**AIM OF THE EXERCISE**
Could you give again exactly, and only, the lines from the one holding "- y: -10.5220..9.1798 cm" through the end of the data, both ends included, with pictures left out?

>>>>

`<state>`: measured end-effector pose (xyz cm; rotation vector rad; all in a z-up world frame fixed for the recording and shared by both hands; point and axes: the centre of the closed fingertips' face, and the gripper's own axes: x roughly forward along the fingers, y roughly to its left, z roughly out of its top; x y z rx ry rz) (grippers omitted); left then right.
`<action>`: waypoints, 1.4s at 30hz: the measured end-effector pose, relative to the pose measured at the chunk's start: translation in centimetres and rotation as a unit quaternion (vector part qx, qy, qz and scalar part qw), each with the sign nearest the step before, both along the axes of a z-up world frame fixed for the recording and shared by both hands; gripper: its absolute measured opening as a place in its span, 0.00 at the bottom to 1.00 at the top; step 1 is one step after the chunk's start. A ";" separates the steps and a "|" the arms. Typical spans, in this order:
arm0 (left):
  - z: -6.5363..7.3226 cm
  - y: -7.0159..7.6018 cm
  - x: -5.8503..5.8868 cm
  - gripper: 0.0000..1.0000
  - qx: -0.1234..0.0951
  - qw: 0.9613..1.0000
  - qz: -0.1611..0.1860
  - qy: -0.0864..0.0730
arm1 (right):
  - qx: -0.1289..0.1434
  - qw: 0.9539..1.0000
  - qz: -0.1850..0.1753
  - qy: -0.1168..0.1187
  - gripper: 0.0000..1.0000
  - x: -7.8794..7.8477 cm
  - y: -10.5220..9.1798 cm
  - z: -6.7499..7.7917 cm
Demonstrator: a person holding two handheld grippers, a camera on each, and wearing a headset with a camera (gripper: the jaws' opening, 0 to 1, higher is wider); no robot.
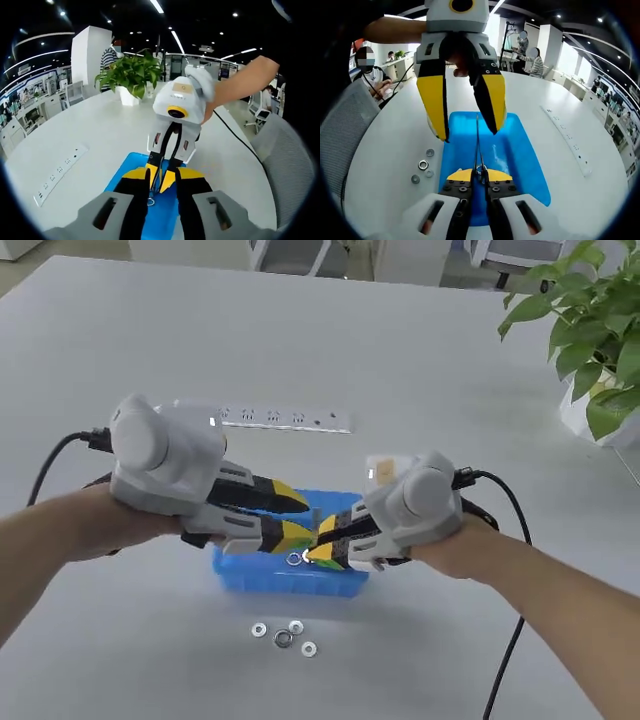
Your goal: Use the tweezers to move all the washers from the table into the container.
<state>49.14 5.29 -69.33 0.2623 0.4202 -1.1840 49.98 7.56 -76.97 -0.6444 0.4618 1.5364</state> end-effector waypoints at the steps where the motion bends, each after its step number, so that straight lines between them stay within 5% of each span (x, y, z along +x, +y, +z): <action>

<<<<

**EXPECTED OUTPUT**
  - y: -10.5220..9.1798 cm
  - z: -6.7499..7.7917 cm
Demonstrator: a person holding two handheld grippers, a camera on each, and wearing a headset with a camera (gripper: the jaws' opening, 0 to 1, higher is wider); no robot.
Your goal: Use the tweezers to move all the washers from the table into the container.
<state>49.14 5.29 -69.33 0.2623 0.4202 -1.1840 49.98 7.56 -76.97 -0.6444 0.4618 1.5364</state> end-effector waypoints at the steps where the motion bends, each after its step number, so that straight lines between them stay within 5% of each span (x, y, z along +x, +y, +z): <action>

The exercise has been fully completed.